We must learn to look ourselves in the eye, individually and corporately, and tell the truth about what we see there. Once we see ourselves, we can at least hope to change ourselves, by the power of God. But so long as we persist in denial, nothing can change or heal. I’m not really a bitter old man/woman, I’ve just learned a few things in the school of hard knocks. I’m not really addicted to sexual vices; I just have some weaknesses. It’s a tradition; not an idol. It’s freedom in Christ, not carnality. I don’t actually love money; my gift is business. I’m not a rebel; I’m a concerned member. I’m not a petty potentate; I’m a strong leader, that’s all. And I’m not a glutton; I’m a foodie.
The earth will not be conquered in the style of Alexander the Great and the will to power, but healed, when the body of Christ learns to die; to ride donkeys instead of warhorses, to be lifted up on crosses instead of thrones, when it learns His prayer “Not my will but thine, be done.”

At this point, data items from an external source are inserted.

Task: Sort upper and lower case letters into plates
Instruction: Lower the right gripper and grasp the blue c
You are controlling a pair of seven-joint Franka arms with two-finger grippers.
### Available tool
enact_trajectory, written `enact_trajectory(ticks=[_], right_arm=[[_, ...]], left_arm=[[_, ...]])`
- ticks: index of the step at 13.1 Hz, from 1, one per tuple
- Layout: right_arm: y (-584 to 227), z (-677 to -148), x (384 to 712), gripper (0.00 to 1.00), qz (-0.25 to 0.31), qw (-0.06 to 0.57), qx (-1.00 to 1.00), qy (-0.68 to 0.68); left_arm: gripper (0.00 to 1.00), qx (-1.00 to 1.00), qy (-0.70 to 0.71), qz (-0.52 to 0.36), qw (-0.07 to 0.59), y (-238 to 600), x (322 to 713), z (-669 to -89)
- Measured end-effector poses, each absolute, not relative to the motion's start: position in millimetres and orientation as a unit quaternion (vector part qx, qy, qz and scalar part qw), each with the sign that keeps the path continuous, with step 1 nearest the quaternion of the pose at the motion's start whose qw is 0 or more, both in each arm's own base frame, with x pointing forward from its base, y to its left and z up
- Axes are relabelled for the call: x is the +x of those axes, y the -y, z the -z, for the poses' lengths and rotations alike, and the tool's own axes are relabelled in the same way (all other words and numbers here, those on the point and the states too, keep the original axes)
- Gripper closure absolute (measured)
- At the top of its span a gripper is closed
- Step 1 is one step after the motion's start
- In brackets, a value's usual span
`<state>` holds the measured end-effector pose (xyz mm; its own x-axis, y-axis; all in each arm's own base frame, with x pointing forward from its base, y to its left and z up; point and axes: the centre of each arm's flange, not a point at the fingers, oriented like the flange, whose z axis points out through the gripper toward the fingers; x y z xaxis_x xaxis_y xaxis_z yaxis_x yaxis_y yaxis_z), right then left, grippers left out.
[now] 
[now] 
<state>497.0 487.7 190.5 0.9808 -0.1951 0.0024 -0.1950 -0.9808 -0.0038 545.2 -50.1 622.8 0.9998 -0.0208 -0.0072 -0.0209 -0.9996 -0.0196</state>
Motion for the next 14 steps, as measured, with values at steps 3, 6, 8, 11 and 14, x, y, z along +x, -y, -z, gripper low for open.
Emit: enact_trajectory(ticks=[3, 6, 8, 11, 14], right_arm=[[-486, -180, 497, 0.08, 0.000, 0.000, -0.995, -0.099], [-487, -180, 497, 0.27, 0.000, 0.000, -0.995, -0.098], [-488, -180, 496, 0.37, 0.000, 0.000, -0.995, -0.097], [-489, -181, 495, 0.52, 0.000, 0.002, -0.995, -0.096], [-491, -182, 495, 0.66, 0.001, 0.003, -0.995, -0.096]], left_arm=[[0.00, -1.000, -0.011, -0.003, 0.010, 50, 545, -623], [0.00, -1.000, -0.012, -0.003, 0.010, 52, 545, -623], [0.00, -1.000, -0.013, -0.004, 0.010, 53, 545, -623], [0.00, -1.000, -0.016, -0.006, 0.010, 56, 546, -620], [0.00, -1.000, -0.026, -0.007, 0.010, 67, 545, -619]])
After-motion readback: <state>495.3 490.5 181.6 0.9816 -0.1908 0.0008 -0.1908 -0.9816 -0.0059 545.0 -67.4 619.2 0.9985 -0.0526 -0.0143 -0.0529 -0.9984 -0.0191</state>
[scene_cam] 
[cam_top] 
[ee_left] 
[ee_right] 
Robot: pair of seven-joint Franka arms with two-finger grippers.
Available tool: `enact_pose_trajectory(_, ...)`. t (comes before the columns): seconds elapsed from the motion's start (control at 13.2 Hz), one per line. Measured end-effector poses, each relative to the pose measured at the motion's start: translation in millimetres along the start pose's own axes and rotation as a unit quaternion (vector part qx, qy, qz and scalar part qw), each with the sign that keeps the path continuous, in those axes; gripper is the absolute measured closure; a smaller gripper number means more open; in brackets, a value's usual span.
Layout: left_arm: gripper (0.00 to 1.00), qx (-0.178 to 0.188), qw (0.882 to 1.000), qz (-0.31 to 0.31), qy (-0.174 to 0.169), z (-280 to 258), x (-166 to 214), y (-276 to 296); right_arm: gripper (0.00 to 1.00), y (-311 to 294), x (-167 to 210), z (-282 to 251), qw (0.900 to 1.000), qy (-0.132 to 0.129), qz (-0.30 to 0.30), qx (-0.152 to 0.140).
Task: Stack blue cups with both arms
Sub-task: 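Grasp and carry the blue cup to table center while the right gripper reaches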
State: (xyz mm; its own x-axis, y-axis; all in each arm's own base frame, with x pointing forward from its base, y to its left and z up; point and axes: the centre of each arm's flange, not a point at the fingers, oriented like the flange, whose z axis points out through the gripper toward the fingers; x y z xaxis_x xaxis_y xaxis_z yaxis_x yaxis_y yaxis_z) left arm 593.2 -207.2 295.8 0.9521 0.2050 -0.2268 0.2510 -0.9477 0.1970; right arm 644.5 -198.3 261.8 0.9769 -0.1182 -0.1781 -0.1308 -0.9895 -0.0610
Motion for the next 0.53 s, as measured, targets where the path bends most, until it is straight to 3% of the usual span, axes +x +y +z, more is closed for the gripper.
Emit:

The enemy within can be conquered, not by bare ascetism or will power turned against itself, but by the taking on of a new master. Neither a vacuum nor self-loathing can replace self-will, but Christ can. In dying with him, we are also raised with him, and a new life of truth-telling and meekness will flow through us, like rivers of living water, not conquering the world or dominating it, but healing it, watering it, cultivating it, and loving it as our own inheritance.
Blessed are the meek, for they shall inherit the earth.